Storytelling for an Internet Audience
The most effective way to make a point is to surround it with a story the visitor/viewer can relate to, a story with a beginning, a middle and an end.
By letting the reader identify with the story, we make our point in a non-intrusive, non-threatening fashion. This is what makes testimonial advertising so effective: someone like us telling his or her experiences (story) with the product or service. The best stories are personal because they allow us to identify on a personal level, the level at which we make most decisions.

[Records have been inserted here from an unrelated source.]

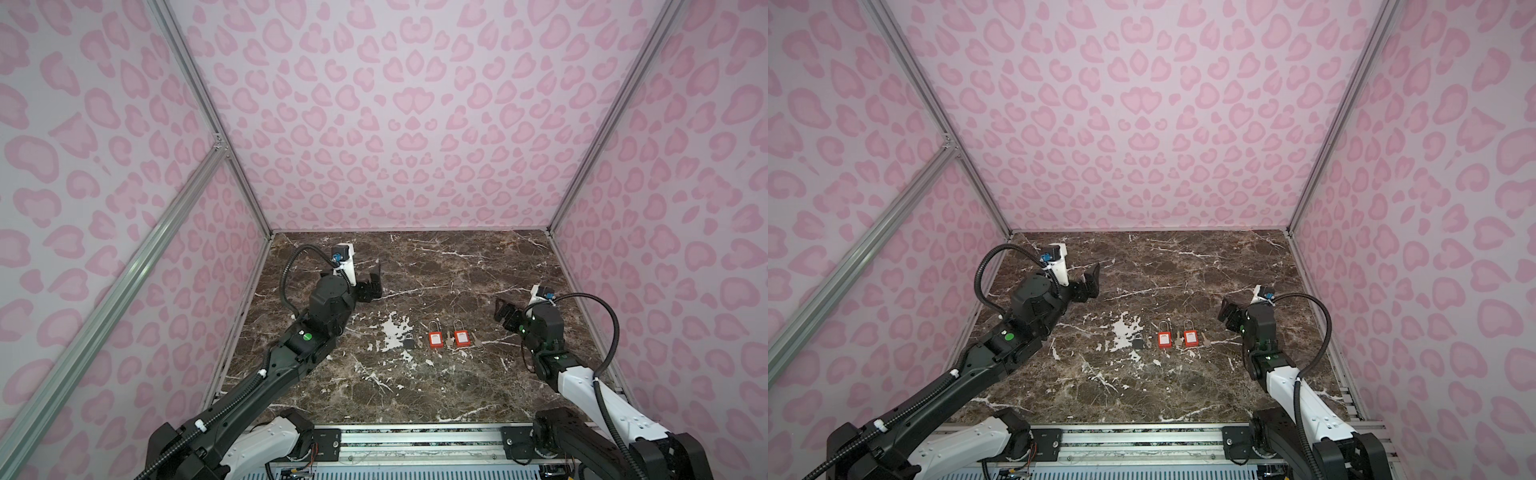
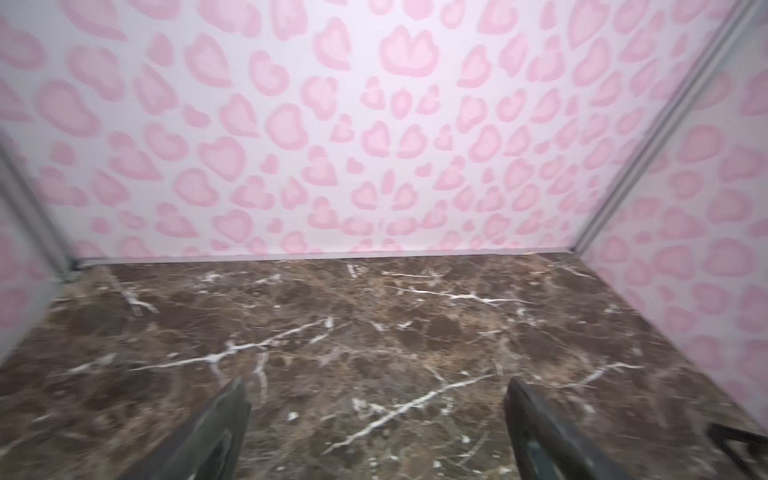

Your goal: Lock with the key

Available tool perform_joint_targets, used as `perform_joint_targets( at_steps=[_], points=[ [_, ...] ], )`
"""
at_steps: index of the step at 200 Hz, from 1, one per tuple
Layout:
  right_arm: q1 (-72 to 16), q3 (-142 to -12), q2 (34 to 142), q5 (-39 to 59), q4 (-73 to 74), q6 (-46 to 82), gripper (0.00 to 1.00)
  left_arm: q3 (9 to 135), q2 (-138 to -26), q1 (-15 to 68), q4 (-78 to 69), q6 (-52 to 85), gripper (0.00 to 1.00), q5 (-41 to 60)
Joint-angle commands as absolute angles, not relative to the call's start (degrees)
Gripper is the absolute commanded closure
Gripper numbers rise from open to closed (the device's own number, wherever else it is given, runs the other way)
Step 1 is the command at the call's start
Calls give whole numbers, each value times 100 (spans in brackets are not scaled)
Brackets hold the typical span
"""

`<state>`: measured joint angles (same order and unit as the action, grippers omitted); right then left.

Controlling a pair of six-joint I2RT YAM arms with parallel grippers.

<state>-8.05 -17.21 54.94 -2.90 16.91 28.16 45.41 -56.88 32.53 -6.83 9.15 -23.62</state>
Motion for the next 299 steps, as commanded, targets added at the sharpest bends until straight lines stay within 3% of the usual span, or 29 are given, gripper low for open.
perform_joint_targets(
  at_steps=[1, 16, 41, 87, 109, 156, 182, 232, 264, 299],
  points=[
    [-680, -1537, 5473, -1303, 2707, 2100, 1, 4128, -5279, 2771, -986, 324, 3, -3217],
    [-359, -1544, 5474, -1286, 2793, 1977, 1, 3630, -5047, 2327, -1286, -78, 3, -2837],
    [-30, -1716, 5407, -1265, 2539, 1572, 1, 3438, -5061, 2141, -765, -236, 3, -3341],
    [264, -1425, 5724, -1742, 3330, 1221, 1, 1678, -5361, 1295, -3392, 145, 3, -2575],
    [264, -1272, 6112, -1865, 4030, 1054, 1, 926, -5480, 524, -4738, 590, 3, -1611],
    [251, -1264, 7232, -1534, 5044, 773, 1, 841, -6474, -333, -5632, 843, 3, -434],
    [261, -1430, 7628, -1240, 5278, 756, 1, 1255, -7098, -638, -5433, 864, 3, 285],
    [-34, -1320, 8858, -960, 6842, 268, 1, 1700, -8086, -862, -5756, 515, 3, 1506],
    [-266, -1719, 8719, -1062, 5818, 60, 1, 1740, -8115, -858, -5691, 500, 3, 1490],
    [-299, -1778, 8852, -1230, 5960, 59, 1, 1888, -8255, -553, -5480, 401, 3, 755]
  ],
)
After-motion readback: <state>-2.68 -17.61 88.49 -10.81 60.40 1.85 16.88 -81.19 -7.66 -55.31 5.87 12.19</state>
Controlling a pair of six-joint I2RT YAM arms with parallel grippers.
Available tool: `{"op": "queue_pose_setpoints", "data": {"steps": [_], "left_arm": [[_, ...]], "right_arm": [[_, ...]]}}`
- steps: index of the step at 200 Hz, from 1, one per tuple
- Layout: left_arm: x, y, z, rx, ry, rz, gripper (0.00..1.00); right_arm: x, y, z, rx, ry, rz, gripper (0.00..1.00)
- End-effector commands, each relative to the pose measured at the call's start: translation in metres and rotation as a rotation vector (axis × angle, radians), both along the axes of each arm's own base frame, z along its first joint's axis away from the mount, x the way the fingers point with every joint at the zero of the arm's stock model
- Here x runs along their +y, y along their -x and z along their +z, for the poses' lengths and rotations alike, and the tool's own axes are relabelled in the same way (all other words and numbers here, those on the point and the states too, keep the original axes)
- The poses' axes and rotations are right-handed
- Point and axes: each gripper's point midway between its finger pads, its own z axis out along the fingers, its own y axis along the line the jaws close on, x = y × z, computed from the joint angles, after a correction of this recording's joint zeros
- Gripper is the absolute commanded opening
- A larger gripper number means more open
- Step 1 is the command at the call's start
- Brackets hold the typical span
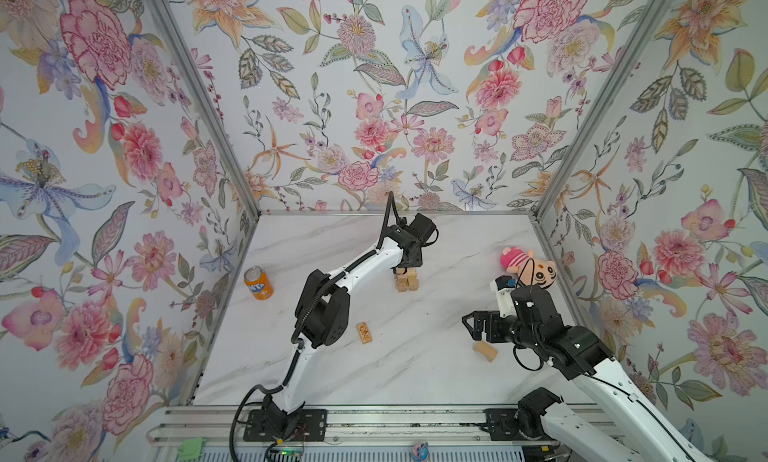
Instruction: Build the wood block tower
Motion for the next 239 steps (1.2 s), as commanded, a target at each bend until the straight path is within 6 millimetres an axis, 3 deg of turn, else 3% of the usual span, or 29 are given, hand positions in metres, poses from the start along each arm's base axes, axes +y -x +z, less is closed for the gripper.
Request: {"op": "queue_pose_setpoints", "data": {"steps": [1, 23, 40, 78, 124, 151, 183, 239], "left_arm": [[0.015, 0.000, 0.071, -0.118, -0.002, -0.001, 0.59], [0.023, 0.015, 0.106, -0.198, 0.007, -0.021, 0.62], [0.033, 0.040, 0.115, -0.257, 0.019, -0.037, 0.70], [0.069, 0.113, 0.099, -0.313, 0.164, -0.089, 0.94], [0.118, 0.178, 0.077, -0.343, 0.272, -0.096, 0.98], [0.133, 0.198, 0.073, -0.355, 0.321, -0.114, 0.98], [0.137, 0.215, 0.060, -0.342, 0.366, -0.151, 0.98], [0.129, 0.212, 0.041, -0.316, 0.349, -0.178, 0.99]], "right_arm": [[-0.002, -0.005, -0.006, 0.002, 0.022, -0.013, 0.99], [-0.006, -0.010, -0.022, 0.051, 0.064, -0.045, 0.99], [-0.011, -0.013, -0.037, 0.099, 0.103, -0.086, 0.99], [-0.022, -0.007, -0.075, 0.220, 0.149, -0.189, 0.99], [-0.037, 0.003, -0.093, 0.254, 0.152, -0.301, 0.99], [-0.038, 0.013, -0.108, 0.313, 0.131, -0.340, 0.99], [-0.031, 0.024, -0.114, 0.327, 0.078, -0.355, 0.99], [-0.031, 0.032, -0.118, 0.329, 0.056, -0.364, 0.99]]}}
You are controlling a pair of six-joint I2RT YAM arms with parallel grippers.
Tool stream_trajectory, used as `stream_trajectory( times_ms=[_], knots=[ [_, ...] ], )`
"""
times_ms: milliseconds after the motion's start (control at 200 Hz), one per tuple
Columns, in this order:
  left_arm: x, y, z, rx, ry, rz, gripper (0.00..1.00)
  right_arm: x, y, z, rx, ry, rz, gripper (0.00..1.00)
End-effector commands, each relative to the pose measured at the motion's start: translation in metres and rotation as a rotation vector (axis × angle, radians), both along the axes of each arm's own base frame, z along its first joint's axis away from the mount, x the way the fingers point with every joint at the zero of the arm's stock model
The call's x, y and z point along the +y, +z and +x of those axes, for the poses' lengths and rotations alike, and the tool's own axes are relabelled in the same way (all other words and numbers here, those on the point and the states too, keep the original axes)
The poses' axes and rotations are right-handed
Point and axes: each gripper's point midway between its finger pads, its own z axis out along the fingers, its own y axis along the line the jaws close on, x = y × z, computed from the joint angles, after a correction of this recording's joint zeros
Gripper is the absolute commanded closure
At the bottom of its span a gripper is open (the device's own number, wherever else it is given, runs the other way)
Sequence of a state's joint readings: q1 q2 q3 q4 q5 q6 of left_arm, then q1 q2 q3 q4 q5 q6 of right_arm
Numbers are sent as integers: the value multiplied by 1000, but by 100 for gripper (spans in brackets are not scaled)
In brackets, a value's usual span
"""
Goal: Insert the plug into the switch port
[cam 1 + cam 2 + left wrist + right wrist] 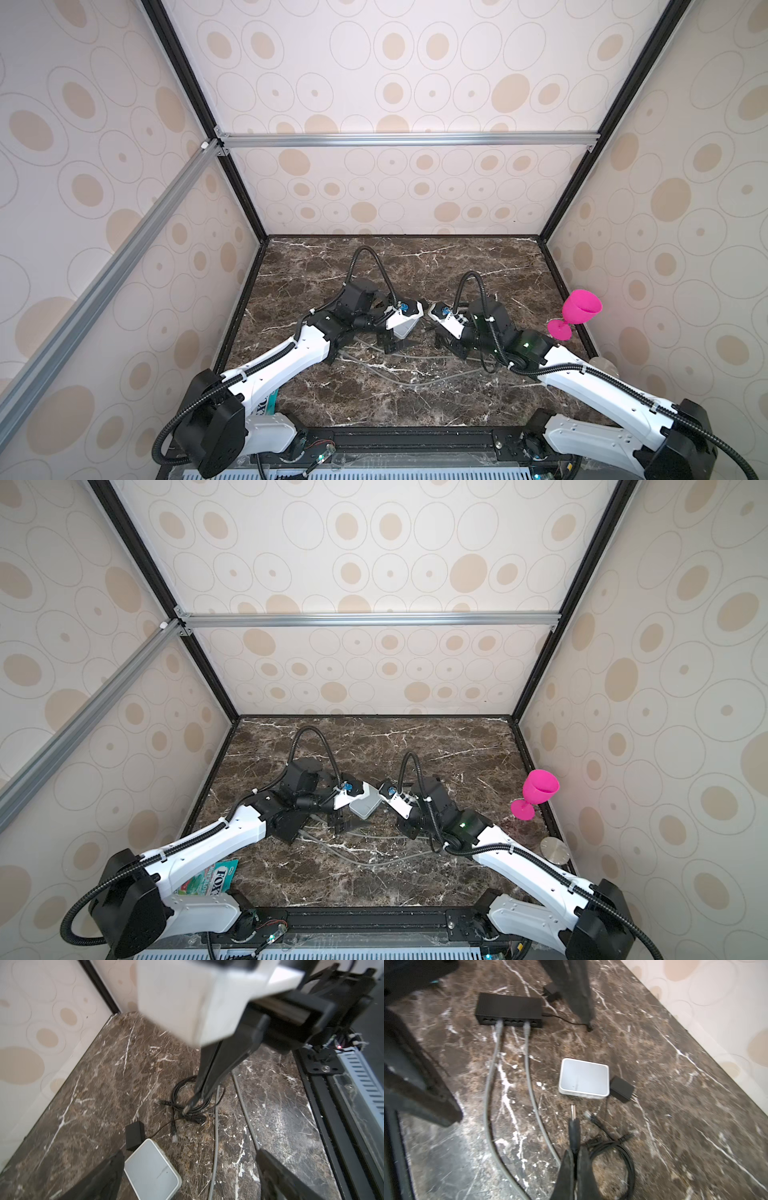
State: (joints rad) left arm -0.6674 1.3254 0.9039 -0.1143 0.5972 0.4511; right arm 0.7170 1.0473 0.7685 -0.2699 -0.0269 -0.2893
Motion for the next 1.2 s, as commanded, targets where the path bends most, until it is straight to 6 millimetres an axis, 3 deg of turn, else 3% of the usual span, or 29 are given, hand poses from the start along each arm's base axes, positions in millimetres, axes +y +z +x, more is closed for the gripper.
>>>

Be Aware of Web "Hypertime"
Another key element to effective storytelling is to be in the appropriate time frame. We've all seen TV ads made back in the '60's that show a woman dressed for cocktails and dinner cleaning the kitchen floor. Such an approach would not work today. We laugh at government information and training films made in the 1950's. On the web "current" has an even more instant perspective. If website content is not kept up to date (literally) you might as well not bother to have a website.
Layering for the Web
Finally, stories must be tailored to the medium. In the old days this meant editing for word count. A certain brochure design only gives the copywriter so many words to work with. Videos tend to be very time sensitive. Writing for a website is different still. While the number of words is not an issue, how a story is "layered" is critical. Since you can never assume a captive audience, web content must take into account both "skimmers" and "readers." This means that a story has to be highlighted and truncated on one level and appear fully on another.